Excerpted records:
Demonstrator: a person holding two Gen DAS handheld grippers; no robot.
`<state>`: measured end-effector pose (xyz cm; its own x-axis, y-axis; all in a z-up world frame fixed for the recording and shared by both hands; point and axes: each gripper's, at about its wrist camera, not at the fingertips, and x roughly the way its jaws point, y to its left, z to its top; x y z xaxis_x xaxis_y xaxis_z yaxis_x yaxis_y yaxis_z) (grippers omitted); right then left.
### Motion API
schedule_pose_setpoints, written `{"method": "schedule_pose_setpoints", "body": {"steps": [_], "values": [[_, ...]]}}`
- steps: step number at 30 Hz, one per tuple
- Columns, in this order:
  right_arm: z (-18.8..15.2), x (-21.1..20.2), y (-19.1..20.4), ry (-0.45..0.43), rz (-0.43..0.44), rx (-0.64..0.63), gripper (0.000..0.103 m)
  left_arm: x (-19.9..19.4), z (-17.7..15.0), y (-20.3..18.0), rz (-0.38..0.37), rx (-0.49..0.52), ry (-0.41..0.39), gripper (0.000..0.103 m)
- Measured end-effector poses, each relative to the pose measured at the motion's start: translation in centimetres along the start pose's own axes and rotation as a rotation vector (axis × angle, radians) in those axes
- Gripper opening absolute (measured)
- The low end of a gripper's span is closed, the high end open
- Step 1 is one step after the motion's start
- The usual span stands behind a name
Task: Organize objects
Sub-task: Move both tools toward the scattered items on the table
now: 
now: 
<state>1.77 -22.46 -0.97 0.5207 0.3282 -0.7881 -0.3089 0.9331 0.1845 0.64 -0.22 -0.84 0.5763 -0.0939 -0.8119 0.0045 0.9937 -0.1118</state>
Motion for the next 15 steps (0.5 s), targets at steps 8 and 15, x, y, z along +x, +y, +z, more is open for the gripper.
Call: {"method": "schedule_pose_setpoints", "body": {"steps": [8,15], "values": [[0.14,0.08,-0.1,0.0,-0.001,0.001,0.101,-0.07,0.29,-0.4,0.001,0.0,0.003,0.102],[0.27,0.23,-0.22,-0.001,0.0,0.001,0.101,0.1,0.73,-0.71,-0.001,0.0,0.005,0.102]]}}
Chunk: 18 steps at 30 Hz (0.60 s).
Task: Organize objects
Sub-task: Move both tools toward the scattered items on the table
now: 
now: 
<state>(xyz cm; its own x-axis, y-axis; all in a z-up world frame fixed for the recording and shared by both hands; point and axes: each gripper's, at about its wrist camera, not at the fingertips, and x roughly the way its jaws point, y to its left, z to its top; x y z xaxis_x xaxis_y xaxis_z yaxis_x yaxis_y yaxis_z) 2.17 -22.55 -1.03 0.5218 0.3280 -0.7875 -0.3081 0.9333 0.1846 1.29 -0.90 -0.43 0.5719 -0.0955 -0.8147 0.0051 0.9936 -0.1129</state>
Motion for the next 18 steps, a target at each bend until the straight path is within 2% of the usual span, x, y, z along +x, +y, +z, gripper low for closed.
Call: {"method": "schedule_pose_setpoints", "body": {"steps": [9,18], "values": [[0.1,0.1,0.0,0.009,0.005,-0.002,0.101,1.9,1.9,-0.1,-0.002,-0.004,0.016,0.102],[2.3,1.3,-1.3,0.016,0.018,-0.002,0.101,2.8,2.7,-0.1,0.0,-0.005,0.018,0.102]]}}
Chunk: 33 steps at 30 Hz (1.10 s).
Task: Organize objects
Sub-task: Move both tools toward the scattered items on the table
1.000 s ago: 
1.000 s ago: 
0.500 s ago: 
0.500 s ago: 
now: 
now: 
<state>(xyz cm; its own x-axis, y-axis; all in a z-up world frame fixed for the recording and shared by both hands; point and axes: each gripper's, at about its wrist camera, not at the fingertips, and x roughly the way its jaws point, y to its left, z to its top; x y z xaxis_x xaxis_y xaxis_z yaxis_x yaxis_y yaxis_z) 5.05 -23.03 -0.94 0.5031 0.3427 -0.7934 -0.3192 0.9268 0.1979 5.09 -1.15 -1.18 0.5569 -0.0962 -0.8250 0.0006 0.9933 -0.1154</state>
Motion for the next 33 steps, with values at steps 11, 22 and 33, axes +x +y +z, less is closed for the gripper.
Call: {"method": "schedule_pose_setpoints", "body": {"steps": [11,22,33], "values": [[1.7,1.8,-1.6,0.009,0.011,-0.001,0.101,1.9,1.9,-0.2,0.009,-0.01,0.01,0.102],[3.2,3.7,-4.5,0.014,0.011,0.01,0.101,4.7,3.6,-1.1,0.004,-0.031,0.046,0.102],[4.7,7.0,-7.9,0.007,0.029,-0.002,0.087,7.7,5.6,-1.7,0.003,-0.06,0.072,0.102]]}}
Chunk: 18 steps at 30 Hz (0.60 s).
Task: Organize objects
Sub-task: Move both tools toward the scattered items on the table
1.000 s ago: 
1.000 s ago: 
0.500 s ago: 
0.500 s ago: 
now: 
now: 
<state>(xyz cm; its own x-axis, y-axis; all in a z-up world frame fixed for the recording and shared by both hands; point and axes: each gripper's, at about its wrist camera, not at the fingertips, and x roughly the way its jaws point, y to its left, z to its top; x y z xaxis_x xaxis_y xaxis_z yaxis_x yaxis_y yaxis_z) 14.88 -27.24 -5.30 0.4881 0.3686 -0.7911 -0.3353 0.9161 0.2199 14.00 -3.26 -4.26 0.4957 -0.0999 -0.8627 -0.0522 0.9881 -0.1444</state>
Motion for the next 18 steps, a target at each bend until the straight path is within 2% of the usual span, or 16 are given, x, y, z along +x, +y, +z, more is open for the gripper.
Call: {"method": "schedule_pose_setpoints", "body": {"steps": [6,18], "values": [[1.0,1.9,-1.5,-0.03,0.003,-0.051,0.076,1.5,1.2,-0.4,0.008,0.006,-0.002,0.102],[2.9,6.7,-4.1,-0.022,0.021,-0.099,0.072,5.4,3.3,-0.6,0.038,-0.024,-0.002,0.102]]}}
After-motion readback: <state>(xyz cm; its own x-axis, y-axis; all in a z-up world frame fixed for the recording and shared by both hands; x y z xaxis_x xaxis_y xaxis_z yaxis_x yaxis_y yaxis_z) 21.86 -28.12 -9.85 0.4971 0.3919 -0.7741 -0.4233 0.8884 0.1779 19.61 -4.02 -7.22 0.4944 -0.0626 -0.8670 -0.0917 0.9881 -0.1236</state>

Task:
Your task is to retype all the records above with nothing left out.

Exercise solution:
Demonstrator: a person holding two Gen DAS handheld grippers; no robot.
`<state>`: measured end-effector pose (xyz cm; its own x-axis, y-axis; all in a z-up world frame fixed for the recording and shared by both hands; point and axes: each gripper's, at about its wrist camera, not at the fingertips, and x roughly the way its jaws point, y to its left, z to its top; x y z xaxis_x xaxis_y xaxis_z yaxis_x yaxis_y yaxis_z) (grippers omitted); right then left.
### Motion API
schedule_pose_setpoints, written `{"method": "schedule_pose_setpoints", "body": {"steps": [_], "values": [[_, ...]]}}`
- steps: step number at 30 Hz, one per tuple
- Columns, in this order:
  right_arm: z (-18.8..15.2), x (-21.1..20.2), y (-19.1..20.4), ry (-0.45..0.43), rz (-0.43..0.44), rx (-0.64..0.63), gripper (0.000..0.103 m)
  left_arm: x (-19.9..19.4), z (-17.7..15.0), y (-20.3..18.0), rz (-0.38..0.37), rx (-0.49..0.52), ry (-0.41..0.39), gripper (0.000..0.103 m)
- Measured end-effector poses, each relative to the pose measured at the motion's start: translation in centimetres along the start pose's own axes and rotation as a rotation vector (axis × angle, radians) in those axes
- Gripper opening absolute (measured)
- The low end of a gripper's span is closed, the high end open
- Step 1 is one step after the motion's start
- The usual span stands behind a name
Task: Organize objects
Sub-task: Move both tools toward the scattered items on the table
now: 
now: 
<state>1.77 -22.46 -0.97 0.5207 0.3282 -0.7881 -0.3089 0.9331 0.1845 0.64 -0.22 -0.84 0.5763 -0.0939 -0.8119 0.0045 0.9937 -0.1118</state>
Motion for the next 15 steps (0.5 s), targets at steps 8 and 15, x, y, z along +x, +y, +z, more is open for the gripper.
Call: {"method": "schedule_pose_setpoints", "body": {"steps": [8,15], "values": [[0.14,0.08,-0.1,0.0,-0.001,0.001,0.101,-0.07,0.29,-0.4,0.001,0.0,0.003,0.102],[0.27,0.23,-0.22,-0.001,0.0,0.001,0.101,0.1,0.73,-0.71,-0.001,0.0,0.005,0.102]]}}
Chunk: 18 steps at 30 Hz (0.60 s).
Task: Organize objects
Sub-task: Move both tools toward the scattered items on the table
now: 
now: 
<state>(xyz cm; its own x-axis, y-axis; all in a z-up world frame fixed for the recording and shared by both hands; point and axes: each gripper's, at about its wrist camera, not at the fingertips, and x roughly the way its jaws point, y to its left, z to its top; x y z xaxis_x xaxis_y xaxis_z yaxis_x yaxis_y yaxis_z) 2.17 -22.55 -1.03 0.5218 0.3280 -0.7875 -0.3081 0.9333 0.1846 1.29 -0.90 -0.43 0.5719 -0.0955 -0.8147 0.0051 0.9936 -0.1129</state>
Motion for the next 18 steps, a target at each bend until the straight path is within 2% of the usual span, x, y, z along +x, +y, +z, gripper low for closed.
Call: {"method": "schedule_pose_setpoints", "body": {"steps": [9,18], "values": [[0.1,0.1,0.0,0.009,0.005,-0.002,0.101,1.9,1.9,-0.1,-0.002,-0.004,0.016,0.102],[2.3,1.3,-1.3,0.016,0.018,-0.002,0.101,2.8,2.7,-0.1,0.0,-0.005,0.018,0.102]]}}
Chunk: 33 steps at 30 Hz (1.10 s).
Task: Organize objects
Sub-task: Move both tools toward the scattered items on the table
1.000 s ago: 
1.000 s ago: 
0.500 s ago: 
0.500 s ago: 
now: 
now: 
<state>(xyz cm; its own x-axis, y-axis; all in a z-up world frame fixed for the recording and shared by both hands; point and axes: each gripper's, at about its wrist camera, not at the fingertips, and x roughly the way its jaws point, y to its left, z to its top; x y z xaxis_x xaxis_y xaxis_z yaxis_x yaxis_y yaxis_z) 5.05 -23.03 -0.94 0.5031 0.3427 -0.7934 -0.3192 0.9268 0.1979 5.09 -1.15 -1.18 0.5569 -0.0962 -0.8250 0.0006 0.9933 -0.1154</state>
Motion for the next 33 steps, with values at steps 11, 22 and 33, axes +x +y +z, less is closed for the gripper.
Call: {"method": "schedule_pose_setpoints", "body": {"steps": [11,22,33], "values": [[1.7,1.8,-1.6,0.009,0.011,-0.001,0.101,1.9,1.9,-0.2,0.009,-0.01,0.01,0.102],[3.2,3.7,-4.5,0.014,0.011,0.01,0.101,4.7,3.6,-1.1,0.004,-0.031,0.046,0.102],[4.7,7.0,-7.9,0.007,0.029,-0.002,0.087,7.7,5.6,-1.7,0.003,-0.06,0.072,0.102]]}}
Chunk: 18 steps at 30 Hz (0.60 s).
Task: Organize objects
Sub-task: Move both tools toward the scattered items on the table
1.000 s ago: 
1.000 s ago: 
0.500 s ago: 
0.500 s ago: 
now: 
now: 
<state>(xyz cm; its own x-axis, y-axis; all in a z-up world frame fixed for the recording and shared by both hands; point and axes: each gripper's, at about its wrist camera, not at the fingertips, and x roughly the way its jaws point, y to its left, z to its top; x y z xaxis_x xaxis_y xaxis_z yaxis_x yaxis_y yaxis_z) 14.88 -27.24 -5.30 0.4881 0.3686 -0.7911 -0.3353 0.9161 0.2199 14.00 -3.26 -4.26 0.4957 -0.0999 -0.8627 -0.0522 0.9881 -0.1444</state>
Motion for the next 18 steps, a target at each bend until the straight path is within 2% of the usual span, or 16 are given, x, y, z along +x, +y, +z, more is open for the gripper.
Call: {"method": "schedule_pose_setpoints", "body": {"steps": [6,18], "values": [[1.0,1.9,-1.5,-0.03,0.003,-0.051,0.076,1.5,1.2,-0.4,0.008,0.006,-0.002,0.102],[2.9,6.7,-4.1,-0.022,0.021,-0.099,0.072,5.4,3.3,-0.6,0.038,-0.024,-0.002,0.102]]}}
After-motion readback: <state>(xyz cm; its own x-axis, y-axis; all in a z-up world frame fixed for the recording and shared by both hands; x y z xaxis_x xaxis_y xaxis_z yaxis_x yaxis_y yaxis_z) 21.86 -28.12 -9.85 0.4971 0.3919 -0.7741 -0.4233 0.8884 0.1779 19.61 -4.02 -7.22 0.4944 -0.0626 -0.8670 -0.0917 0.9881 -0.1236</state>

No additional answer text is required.